Wie kam es, daß sie so sehr verwirrt war, und daß Natalie, trunken vor Freude bei dem Gedanken, jemand anders als Sir Stephen würde O öffnen, eine Art Indianertanz um sie herum aufführte? Sie schrie: »Glaubst du, daß er auch in deinen Mund will, O? Du hast nicht gesehen, wie er deinen Mund angestarrt hat. Ah! Du Glückliche, alle wollen dich haben. Er wird dich bestimmt auspeitschen: er hat mindestens dreimal die Striemen geprüft, an denen man sieht, daß du gepeitscht worden bist. Wenigstens wirst du dann nicht an Jacqueline denken«. »Aber ich denke doch nicht die ganze Zeit an Jacqueline«, erwiderte O, »du bist dumm«.
»Nein! Ich bin nicht dumm«, sagte die Kleine, »ich weiß genau, daß sie dir fehlt.« Das stimmte, aber nicht ganz.
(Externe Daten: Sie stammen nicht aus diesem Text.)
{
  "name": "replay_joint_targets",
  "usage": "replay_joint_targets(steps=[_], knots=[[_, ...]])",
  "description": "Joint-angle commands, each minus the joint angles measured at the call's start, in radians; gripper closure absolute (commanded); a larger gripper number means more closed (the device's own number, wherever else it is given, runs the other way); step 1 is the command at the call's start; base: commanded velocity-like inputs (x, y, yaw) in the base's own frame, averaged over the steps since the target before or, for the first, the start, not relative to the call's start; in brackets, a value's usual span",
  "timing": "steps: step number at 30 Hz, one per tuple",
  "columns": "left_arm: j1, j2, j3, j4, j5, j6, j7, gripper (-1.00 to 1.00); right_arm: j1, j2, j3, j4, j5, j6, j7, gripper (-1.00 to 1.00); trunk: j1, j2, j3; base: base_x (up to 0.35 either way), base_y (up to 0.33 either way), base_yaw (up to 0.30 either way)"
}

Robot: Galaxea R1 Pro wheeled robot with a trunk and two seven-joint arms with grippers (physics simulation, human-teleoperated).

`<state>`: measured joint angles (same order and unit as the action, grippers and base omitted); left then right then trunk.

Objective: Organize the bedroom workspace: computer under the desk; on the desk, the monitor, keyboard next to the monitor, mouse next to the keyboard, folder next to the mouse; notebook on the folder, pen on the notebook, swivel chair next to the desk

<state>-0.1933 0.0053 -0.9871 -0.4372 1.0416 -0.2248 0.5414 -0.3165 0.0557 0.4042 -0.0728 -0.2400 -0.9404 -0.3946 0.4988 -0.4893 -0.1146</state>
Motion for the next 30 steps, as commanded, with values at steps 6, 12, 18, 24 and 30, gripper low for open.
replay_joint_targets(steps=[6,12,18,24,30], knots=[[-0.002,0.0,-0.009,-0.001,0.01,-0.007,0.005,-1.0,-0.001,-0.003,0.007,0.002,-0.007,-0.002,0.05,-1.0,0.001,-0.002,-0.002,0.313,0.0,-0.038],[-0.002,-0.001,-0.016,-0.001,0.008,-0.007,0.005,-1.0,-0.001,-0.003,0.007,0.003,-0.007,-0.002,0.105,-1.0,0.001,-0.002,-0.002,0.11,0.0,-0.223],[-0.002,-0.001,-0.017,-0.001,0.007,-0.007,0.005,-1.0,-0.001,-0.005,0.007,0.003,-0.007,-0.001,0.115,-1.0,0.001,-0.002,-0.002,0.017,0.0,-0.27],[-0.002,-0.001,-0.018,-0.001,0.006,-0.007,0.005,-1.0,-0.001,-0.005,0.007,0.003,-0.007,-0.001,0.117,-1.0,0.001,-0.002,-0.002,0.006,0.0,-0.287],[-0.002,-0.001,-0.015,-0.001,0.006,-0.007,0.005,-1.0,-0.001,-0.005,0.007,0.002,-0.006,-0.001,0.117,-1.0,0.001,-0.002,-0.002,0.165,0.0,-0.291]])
Was O fehlte, war nicht eigentlich Jacqueline, sondern ganz einfach ein Mädchenkörper mit dem sie machen konnte, was sie wollte. Wäre Natalie ihr nicht verboten gewesen, sie hätte Natalie genommen und sie übertrat dieses Verbot nur deshalb nicht, weil sie sicher war, daß man ihr Natalie in wenigen Wochen in Roissy geben würde und daß Natalie zum ersten Mal vor ihr, und durch sie und dank ihrer ausgeliefert würde.
Sie brannte darauf, die Mauer aus Luft, aus Raum, aus Leere niederzureißen, die zwischen Natalie und ihr stand, und zugleich genoß sie die Erwartung, die ihr auferzwungen war. Sie sagte es Natalie, die den Kopf schüttelte und ihr nicht glaubte. »Wenn Jacqueline da wäre«, sagte sie, »und es sich gefallen ließe, würdest du sie liebkosen«. -»Natürlich«, sagte O und lachte. »Da siehst du … »fing das Kind wieder an.
Wie sollte man, wenn überhaupt, ihr erklären, daß O keineswegs so sehr in Jacqueline verliebt war, übrigens auch nicht in Natalie oder in irgend ein Mädchen im besonderen, sondern einfach in Mädchen ganz allgemein, verliebt wie man in sein eigenes Bild verliebt sein kann - nur daß sie die anderen immer weit bezaubernder und weit schöner fand, als sich selbst.